Intervention de Michel Forissier

Commission des finances, du contrôle budgétaire et des comptes économiques de la nation — Réunion du 22 novembre 2016 à 17h45
Projet de loi de finances pour 2017 — Mission « travail et emploi » - programmes « accès et retour à l'emploi » « accompagnement des mutations économiques et développement de l'emploi » « amélioration de la qualité de l'emploi et des relations du travail » et « conception gestion et évaluation des politiques de l'emploi et du travail » - compte d'affectation spéciale « financement national du développement et de la modernisation de l'apprentissage » examen du rapport spécial

Photo de Michel ForissierMichel Forissier, rapporteur pour avis de la commission des affaires sociales :

J'aimerais vous faire part de deux points d'inquiétude.

Le maintien du chômage à un niveau élevé et l'échec des négociations entre les partenaires sociaux pour conclure une nouvelle convention d'assurance chômage en mai dernier rendent très inquiétantes les perspectives financières de l'Unédic, surtout en cas d'augmentation des taux d'intérêt. La dette s'élevait à 25,7 milliards d'euros en 2015, elle devrait atteindre, selon les prévisions du budget pour 2016, 41,4 milliards d'euros en 2019, à réglementation inchangée, soit treize mois de recettes.
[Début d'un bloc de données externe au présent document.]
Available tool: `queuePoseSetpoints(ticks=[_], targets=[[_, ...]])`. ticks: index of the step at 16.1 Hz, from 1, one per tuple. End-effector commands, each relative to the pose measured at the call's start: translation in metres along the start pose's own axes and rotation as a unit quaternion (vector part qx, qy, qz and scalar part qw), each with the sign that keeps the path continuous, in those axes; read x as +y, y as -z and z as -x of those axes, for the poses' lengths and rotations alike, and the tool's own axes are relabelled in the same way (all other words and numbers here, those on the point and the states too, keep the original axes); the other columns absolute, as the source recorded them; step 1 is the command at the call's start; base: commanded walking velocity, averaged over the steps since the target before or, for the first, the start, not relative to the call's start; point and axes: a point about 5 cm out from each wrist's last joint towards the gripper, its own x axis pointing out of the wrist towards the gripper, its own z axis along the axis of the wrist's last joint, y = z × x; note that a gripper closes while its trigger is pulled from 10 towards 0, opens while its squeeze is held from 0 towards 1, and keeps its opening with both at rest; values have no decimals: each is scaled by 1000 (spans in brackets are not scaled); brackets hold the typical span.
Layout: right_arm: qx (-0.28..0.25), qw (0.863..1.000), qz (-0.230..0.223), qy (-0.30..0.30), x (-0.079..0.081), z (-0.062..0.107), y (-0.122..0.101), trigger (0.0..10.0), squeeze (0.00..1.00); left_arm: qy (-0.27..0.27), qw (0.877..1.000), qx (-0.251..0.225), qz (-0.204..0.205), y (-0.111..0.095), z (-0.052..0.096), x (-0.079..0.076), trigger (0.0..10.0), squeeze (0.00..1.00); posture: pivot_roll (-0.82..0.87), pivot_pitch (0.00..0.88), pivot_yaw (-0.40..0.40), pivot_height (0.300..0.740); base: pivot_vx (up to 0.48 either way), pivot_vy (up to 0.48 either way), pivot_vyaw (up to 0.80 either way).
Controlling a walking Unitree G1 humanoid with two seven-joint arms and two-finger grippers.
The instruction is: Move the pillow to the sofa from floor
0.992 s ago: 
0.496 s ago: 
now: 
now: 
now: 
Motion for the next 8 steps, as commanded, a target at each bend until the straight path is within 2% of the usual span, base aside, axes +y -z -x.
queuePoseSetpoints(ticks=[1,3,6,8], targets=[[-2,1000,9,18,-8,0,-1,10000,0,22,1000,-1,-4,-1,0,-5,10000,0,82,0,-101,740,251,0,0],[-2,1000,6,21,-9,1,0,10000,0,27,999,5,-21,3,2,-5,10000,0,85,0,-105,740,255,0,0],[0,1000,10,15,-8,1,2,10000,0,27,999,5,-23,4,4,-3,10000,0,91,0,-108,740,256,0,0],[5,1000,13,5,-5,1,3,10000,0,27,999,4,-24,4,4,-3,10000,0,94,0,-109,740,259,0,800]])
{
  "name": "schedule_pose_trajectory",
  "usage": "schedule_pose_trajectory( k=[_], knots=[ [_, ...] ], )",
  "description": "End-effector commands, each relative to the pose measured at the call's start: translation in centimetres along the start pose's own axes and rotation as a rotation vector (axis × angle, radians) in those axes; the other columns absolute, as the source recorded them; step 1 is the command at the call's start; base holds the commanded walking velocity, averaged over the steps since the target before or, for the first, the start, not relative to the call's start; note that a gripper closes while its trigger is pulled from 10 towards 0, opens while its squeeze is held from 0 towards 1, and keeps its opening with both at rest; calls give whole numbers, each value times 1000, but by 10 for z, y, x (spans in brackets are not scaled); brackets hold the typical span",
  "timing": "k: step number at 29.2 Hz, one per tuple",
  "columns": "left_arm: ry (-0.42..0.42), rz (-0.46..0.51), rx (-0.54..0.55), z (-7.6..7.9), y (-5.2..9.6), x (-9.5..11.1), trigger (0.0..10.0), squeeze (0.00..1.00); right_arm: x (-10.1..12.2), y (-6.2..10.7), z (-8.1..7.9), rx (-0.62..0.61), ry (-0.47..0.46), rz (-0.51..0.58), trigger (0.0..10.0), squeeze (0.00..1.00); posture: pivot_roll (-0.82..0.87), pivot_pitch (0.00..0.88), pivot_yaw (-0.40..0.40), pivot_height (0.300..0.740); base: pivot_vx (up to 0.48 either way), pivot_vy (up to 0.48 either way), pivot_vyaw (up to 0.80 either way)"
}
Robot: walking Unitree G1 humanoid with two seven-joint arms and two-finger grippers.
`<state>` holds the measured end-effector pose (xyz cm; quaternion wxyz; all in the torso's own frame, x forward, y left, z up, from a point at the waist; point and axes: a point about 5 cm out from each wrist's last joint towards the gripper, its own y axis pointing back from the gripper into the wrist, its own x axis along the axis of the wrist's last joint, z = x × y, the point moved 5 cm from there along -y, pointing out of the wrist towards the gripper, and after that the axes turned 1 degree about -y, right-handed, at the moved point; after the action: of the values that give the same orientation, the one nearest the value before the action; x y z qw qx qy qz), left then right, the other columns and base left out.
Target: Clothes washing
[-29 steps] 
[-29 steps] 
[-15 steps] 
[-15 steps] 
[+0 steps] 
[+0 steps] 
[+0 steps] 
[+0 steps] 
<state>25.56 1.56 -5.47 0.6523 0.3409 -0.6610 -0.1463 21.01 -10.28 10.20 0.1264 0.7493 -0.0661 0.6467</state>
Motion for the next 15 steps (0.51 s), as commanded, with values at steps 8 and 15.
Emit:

Si cette dette avait été cantonnée à 5 milliards d'euros pendant la crise économique de 1993 et avait avoisiné 14 milliards d'euros en 2006, elle ne cesse de se creuser depuis 2009.

Les partenaires sociaux souhaitent faire jouer un rôle contracyclique à l'assurance chômage. Or aujourd'hui cette stratégie n'est plus tenable, car même si notre pays retrouvait une croissance forte, il faudrait une dizaine d'années d'excédents conjoncturels pour apurer la dette. La laisser filer, c'est interdire toute marge de manoeuvre à l'assurance chômage, c'est confier le fardeau de son remboursement aux générations à venir et c'est s'exposer à des frais importants le jour où les taux d'intérêt remonteront.

J'ai l'impression que nos collègues de l'Assemblée nationale n'attachent pas assez d'importance à ces points. J'ai alerté la ministre, qui m'a répondu que les services de l'Unédic « ont la capacité de faire face ». Dans une stratégie globale de désendettement de l'État, il me semble pourtant que le Gouvernement doit « booster » les partenaires sociaux et mobiliser la réflexion pour résorber la dette, ou du moins stopper sa progression.

Mon autre sujet d'inquiétude - la Cour des comptes l'évoque, ce n'est pas une lubie de ma part - concerne l'accès des jeunes à l'emploi. S'agissant de la Garantie jeunes, j'étais en faveur d'une année supplémentaire d'expérimentation, non pour retarder la généralisation du dispositif, mais pour le parfaire. Car il entraînera des dépenses supplémentaires pour les collectivités locales. Or elles ne peuvent à elles seules pallier les carences de l'école républicaine. À en croire le dernier rapport du Conseil national d'évaluation du système scolaire, l'école ne lutte pas contre les inégalités sociales et familiales, elle les renforce à chaque étape de la scolarité. On ne peut guère parler de réussite...

Le défi est donc majeur pour notre pays car, selon les données du Gouvernement, plus d'un million de jeunes entre 18 et 25 ans ne sont ni en emploi, ni en études, ni en formation. Pire, le dernier panorama de la société que l'OCDE consacre à la France, publié en octobre dernier, a démontré que le pourcentage des jeunes âgés de 19 à 29 ans qui ne sont ni en emploi, ni en études, ni en formation, est passé 14 % en 2008 à 16,6 % en 2015. L'Allemagne, au même niveau que nous en 2005, a vu son taux baisser à 9 % en 2015.

Notre pays compte aujourd'hui 1,8 million de jeunes sans emploi et sortis du système éducatif, soit 270 de plus qu'en 2008. L'OCDE estime le coût de l'inactivité des jeunes à 1 % du PIB en France. C'est un sujet qui doit donc être au coeur de nos préoccupations.

J'ignore quel sera l'impact de la loi du 8 juillet 2013 d'orientation et de programmation pour la refondation de l'école de la République, mais il est clair que les dispositifs d'accompagnement intensif des jeunes éloignés du marché de l'emploi seront toujours un pis-aller tant que l'on n'aura pas réformé en amont et en profondeur l'école et la formation professionnelle. Je regrette que ma proposition de loi sur la refondation de l'apprentissage n'ait pas été reprise dans la loi « El Khomri ».

Pour conclure, je salue l'excellent rapport de nos collègues. Je partage, dans leurs grandes lignes, ses analyses.